PROBLEM DESCRIPTION = Check each line of the material below, and copy it if it holds the string "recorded".

THE INPUT =
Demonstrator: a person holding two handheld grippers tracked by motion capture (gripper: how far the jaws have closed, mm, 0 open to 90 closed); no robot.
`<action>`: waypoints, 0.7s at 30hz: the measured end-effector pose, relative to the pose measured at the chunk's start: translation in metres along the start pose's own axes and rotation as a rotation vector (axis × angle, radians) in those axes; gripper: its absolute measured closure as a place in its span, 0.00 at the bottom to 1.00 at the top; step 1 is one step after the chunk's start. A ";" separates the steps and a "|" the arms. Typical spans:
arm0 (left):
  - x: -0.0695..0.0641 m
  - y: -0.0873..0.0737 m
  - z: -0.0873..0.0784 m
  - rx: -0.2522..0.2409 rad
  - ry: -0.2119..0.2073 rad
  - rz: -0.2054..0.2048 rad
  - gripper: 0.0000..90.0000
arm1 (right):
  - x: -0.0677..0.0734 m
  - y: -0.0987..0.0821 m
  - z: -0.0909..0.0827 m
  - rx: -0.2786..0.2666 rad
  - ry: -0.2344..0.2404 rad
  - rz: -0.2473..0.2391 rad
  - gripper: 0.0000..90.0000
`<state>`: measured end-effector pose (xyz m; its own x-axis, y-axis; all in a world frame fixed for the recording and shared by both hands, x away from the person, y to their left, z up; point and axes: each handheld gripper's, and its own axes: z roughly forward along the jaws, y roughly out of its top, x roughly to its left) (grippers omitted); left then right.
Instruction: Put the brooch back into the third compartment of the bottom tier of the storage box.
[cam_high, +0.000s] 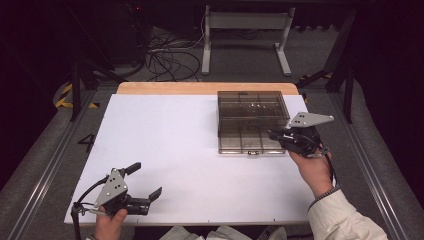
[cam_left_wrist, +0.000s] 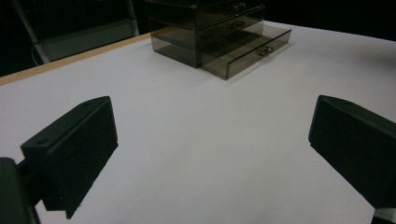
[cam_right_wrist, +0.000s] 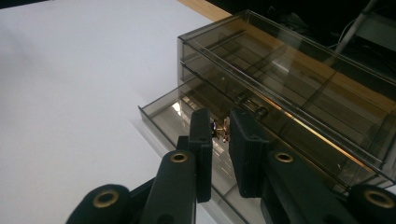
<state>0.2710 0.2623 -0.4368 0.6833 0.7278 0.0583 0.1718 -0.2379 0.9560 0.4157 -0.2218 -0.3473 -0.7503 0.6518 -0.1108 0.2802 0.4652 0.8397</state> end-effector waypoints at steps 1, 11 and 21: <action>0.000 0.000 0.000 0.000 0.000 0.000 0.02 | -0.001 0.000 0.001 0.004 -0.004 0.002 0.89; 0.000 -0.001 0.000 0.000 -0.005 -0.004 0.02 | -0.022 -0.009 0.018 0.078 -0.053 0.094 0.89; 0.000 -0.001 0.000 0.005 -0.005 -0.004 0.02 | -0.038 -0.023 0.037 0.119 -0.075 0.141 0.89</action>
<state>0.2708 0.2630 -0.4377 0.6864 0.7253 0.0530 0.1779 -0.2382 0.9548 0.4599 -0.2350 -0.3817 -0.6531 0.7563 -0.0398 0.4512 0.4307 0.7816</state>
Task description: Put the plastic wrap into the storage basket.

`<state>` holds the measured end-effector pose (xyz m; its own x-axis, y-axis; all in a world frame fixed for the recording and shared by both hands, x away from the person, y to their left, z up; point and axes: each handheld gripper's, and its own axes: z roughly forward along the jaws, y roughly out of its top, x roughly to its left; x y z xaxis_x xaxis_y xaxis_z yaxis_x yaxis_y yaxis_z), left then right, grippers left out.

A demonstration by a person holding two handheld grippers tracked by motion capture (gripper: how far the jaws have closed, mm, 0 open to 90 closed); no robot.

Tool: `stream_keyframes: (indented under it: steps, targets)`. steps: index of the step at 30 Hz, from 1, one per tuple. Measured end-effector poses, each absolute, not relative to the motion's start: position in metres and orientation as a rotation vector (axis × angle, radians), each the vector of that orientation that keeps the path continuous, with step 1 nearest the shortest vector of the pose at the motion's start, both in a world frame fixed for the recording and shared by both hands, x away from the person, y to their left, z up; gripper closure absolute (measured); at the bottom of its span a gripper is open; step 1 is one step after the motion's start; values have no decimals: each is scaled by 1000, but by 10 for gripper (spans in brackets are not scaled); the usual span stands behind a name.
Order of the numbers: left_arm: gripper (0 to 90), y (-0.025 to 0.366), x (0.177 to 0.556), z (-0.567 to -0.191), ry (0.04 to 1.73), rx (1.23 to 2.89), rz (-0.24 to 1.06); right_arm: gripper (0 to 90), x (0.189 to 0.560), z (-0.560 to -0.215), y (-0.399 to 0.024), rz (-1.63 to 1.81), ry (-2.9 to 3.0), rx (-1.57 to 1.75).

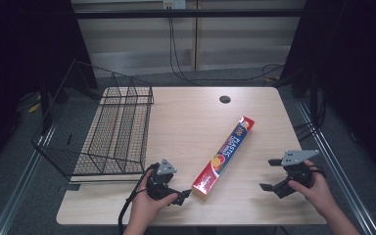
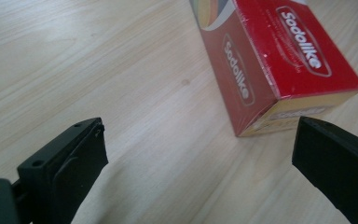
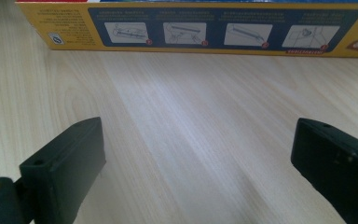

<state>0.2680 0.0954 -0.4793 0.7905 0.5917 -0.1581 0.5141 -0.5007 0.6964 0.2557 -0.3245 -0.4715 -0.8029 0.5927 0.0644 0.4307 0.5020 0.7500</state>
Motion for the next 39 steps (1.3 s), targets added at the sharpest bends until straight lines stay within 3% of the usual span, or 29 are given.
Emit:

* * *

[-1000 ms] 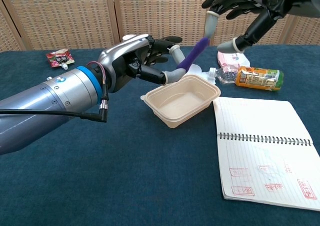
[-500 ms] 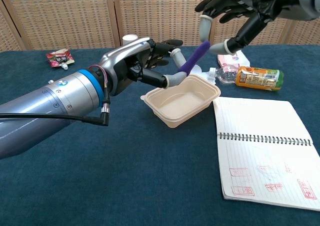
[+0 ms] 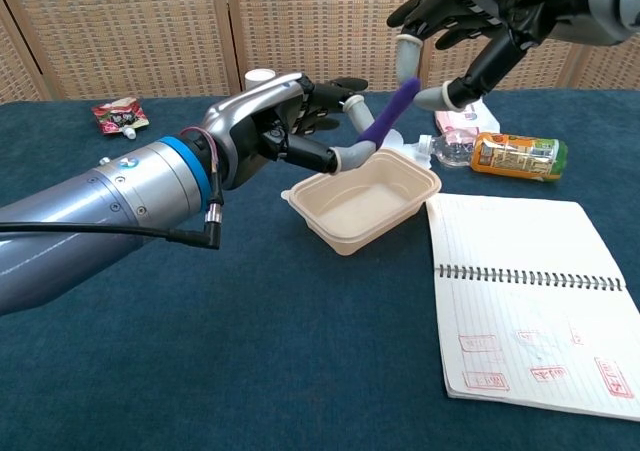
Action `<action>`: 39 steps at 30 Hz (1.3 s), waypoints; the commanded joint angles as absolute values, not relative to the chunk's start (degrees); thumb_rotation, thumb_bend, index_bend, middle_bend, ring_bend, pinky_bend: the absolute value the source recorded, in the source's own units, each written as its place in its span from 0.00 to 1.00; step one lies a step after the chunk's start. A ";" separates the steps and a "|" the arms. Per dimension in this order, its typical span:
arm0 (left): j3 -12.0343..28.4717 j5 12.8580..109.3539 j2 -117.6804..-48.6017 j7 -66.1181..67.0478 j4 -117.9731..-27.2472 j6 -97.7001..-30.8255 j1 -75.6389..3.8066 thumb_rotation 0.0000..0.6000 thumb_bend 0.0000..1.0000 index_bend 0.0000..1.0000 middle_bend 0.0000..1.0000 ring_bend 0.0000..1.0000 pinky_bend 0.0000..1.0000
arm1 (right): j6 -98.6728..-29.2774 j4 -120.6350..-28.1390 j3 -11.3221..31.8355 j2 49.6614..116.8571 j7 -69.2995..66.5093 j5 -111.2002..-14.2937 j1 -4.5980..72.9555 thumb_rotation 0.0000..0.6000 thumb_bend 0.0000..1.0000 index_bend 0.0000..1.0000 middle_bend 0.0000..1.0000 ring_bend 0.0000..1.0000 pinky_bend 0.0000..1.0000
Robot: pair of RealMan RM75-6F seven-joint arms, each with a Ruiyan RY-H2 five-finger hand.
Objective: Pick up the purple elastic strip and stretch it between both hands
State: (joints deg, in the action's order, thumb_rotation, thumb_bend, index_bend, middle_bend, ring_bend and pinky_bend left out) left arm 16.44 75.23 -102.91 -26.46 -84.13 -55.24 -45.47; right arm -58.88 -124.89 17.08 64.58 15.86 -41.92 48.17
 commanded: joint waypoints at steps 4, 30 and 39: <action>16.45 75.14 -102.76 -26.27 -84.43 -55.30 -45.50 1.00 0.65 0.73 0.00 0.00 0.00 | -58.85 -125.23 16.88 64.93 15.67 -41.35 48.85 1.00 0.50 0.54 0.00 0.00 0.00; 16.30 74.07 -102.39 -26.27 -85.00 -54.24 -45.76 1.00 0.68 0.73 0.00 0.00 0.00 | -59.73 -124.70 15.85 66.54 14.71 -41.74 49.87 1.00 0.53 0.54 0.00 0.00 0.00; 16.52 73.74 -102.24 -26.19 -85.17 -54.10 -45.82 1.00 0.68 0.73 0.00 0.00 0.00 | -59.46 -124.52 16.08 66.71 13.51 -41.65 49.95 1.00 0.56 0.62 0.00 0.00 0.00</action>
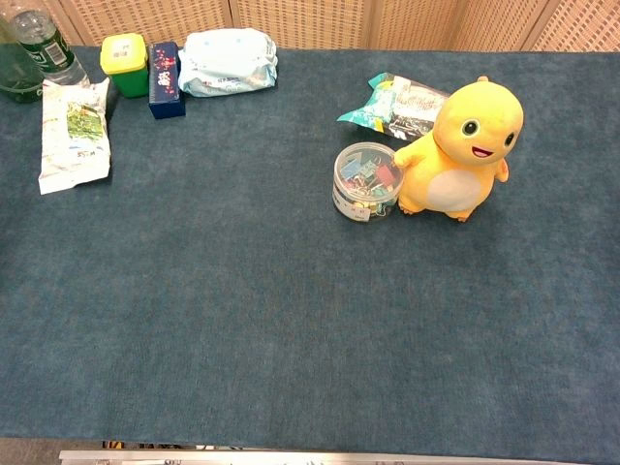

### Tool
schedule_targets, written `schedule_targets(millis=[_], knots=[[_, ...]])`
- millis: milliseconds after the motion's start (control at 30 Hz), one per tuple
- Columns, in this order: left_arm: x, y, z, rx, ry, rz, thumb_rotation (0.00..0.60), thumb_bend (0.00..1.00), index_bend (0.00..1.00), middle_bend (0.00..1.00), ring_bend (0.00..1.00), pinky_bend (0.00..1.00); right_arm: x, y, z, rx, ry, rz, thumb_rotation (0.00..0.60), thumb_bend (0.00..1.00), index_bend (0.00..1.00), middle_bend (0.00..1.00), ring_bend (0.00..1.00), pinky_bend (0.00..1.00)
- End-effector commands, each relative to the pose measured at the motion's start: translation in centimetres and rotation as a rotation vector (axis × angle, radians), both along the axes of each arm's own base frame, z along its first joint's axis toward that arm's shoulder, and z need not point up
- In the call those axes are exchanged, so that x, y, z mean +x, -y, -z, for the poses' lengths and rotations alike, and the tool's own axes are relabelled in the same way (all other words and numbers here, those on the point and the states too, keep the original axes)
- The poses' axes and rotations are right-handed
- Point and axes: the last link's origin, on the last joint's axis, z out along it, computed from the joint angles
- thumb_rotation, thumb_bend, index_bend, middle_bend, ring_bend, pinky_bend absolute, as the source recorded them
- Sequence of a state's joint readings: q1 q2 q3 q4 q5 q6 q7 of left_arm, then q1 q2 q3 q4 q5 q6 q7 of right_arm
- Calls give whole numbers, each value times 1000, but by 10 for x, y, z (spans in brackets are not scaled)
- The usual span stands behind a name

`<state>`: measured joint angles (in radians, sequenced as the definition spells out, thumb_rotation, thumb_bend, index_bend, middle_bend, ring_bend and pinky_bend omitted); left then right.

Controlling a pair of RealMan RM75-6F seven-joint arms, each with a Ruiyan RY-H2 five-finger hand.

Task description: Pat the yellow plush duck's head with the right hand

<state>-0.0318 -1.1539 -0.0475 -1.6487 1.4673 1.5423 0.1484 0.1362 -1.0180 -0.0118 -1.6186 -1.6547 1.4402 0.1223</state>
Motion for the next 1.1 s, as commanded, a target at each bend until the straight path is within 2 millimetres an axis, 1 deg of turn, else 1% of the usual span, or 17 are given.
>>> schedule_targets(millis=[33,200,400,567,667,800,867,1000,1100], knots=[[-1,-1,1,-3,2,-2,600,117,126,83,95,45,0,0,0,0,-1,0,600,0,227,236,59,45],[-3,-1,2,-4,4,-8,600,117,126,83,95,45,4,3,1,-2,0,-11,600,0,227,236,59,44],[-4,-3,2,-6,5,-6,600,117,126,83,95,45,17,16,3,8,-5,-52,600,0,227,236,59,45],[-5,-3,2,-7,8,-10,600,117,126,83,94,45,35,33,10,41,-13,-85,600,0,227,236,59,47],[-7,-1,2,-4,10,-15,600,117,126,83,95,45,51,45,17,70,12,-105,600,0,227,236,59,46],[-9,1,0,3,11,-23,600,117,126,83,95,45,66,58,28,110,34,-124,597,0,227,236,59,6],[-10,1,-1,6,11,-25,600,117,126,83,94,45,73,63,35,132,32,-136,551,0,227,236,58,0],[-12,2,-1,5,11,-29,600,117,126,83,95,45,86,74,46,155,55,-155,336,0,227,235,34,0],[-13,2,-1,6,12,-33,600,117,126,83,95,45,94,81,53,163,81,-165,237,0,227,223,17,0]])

ANSWER FOR THE TASK =
Action `<action>`: 39 steps at 30 Hz (1.3 s), waypoints; the commanded joint angles as absolute values, not relative to the chunk's start (degrees); thumb_rotation, thumb_bend, index_bend, middle_bend, ring_bend, pinky_bend: the absolute value the source recorded, in the source's own units, each written as its place in its span from 0.00 to 1.00; step one lies a step after the chunk's start. A ";" separates the steps and a "|" the arms. Per dimension in this order, its typical span:
- thumb_rotation, thumb_bend, index_bend, middle_bend, ring_bend, pinky_bend absolute, as the source recorded them

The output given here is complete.